The young man looked towards his charmer. "Will you permit me to leave you for a time?"

"Certainly. You will find Lady Canvey delightful, and as pre-historic as you can wish. We may meet after dinner," and, with a nod, she left the winter garden for the purpose of seeking solitude. She wanted to think over Jim's iniquities, and to consider what use might be made of them for her own benefit.

Lady Canvey was delighted to receive Askew, as she liked handsome young men, especially when they were deferential and attentive, as this new acquaintance appeared to be. "Though I'm a bad substitute for Lady Jim," she remarked pleasantly. "Lady Jim?"

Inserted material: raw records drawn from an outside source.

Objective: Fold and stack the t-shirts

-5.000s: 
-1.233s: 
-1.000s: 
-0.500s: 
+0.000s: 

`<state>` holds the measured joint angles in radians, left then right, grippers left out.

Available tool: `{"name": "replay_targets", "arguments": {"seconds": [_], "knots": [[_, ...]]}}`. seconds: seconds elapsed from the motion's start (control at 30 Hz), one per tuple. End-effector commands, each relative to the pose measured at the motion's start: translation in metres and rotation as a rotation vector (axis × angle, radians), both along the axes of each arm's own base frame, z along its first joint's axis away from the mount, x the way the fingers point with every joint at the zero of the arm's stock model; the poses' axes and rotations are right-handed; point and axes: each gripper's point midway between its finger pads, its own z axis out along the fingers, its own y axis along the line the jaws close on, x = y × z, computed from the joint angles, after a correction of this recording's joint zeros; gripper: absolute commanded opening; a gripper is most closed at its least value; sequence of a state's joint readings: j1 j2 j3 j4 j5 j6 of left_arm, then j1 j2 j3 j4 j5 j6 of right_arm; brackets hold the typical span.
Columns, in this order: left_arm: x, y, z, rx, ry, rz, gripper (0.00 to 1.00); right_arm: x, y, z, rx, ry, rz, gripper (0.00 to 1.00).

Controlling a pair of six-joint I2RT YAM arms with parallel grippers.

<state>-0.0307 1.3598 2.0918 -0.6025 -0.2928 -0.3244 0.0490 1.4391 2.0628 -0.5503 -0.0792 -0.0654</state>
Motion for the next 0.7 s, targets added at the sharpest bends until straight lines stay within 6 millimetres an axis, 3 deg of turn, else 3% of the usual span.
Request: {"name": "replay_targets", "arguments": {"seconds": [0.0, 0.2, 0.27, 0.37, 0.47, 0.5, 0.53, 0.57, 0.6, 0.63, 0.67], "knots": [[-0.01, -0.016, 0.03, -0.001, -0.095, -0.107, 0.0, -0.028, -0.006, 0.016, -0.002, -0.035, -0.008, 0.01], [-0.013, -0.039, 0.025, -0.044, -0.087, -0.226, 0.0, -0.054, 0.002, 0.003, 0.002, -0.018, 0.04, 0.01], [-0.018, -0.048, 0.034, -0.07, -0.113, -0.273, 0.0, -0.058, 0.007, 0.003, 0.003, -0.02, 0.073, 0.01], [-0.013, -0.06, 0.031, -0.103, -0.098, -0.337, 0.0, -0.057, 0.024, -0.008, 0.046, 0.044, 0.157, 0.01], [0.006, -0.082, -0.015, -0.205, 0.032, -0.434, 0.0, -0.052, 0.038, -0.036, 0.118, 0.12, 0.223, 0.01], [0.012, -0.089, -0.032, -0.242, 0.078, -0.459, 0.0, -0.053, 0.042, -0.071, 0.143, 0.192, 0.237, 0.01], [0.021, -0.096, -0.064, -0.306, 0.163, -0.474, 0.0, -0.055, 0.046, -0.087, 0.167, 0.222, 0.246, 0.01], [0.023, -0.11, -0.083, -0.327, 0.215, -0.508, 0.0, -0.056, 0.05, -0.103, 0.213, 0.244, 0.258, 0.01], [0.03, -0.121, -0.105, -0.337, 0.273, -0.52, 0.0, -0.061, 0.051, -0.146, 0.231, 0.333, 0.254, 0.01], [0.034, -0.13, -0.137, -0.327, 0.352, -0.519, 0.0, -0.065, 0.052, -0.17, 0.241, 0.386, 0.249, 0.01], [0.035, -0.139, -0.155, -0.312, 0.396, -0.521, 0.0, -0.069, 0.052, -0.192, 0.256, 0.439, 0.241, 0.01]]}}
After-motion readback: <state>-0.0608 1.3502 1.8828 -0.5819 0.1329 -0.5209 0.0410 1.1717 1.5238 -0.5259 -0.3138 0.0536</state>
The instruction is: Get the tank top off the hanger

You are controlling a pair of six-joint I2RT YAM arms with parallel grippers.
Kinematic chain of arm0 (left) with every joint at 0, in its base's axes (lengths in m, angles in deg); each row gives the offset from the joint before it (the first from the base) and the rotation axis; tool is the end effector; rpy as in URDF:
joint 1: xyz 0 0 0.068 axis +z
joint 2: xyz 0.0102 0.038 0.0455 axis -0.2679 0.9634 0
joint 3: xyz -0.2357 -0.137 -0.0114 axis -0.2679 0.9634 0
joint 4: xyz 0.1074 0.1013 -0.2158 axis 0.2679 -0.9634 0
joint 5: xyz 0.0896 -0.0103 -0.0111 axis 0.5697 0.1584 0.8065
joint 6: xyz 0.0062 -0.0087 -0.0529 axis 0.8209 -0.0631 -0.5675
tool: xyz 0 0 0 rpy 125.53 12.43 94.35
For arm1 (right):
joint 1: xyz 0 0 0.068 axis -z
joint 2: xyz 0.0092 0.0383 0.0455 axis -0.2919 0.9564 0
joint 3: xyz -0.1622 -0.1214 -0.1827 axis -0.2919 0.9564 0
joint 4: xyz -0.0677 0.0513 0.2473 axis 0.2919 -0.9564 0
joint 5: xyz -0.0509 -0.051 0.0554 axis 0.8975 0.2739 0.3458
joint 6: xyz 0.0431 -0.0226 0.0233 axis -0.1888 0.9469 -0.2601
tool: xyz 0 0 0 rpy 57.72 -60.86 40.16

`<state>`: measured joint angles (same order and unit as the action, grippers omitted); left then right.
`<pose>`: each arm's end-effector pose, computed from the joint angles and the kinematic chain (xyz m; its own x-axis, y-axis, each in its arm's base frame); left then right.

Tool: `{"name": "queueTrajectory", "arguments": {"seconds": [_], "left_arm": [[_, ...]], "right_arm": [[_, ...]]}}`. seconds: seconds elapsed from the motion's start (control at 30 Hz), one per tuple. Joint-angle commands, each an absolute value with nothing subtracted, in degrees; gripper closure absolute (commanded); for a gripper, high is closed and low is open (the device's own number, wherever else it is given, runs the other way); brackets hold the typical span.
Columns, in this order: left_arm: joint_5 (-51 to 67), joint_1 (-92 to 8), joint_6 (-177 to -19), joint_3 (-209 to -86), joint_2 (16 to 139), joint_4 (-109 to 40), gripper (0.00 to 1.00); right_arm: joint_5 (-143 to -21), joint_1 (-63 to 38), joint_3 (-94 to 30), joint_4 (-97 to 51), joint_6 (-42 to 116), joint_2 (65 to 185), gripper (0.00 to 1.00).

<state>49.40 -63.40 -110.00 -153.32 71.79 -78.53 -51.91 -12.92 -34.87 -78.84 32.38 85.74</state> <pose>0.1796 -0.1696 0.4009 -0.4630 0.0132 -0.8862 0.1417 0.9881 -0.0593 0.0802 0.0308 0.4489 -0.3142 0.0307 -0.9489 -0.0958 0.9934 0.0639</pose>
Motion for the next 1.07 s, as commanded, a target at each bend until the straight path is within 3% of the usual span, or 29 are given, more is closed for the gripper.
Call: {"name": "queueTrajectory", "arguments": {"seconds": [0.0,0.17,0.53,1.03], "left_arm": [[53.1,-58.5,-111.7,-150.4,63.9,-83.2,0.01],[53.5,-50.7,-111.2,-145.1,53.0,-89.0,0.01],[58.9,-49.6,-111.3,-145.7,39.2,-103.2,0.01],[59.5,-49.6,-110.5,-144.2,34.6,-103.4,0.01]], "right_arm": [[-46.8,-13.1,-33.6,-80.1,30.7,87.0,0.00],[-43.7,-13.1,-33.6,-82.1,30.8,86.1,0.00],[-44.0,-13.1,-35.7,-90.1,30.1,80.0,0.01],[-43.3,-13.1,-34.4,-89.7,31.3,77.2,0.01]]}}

"That charming creature with whom you have been talking."

"Yes, of course, Lady Canvey. She is indeed charming."

"But private property. Her husband is the Duke's second son, at present in the clutches of that little harpy, Mrs. Penworthy. Don't you make love to Lady Jim, or you'll burn your fingers. I mistrust red-haired women, myself. But she and Jim match each other capitally. Their marriage was made in heaven;" and Lady Canvey chuckled.

"Is her husband here?" asked Askew, looking round, anxious to see who owned Circe-of-the-many-wiles.

"No; he went out with Mrs. Penworthy a quarter of an hour ago."

Askew remembered how Lady Jim had drawn his attention to an outgoing couple. "Didn't the lady go out with a Mr. Berring?" he gasped.

"No; with Lord Jim Kaimes!"

"And she--his wife--the lady I----" Askew stopped with a groan.

"Try an unmarried woman," advised Lady Canvey, misunderstanding his emotion. "It's more proper, and less expensive."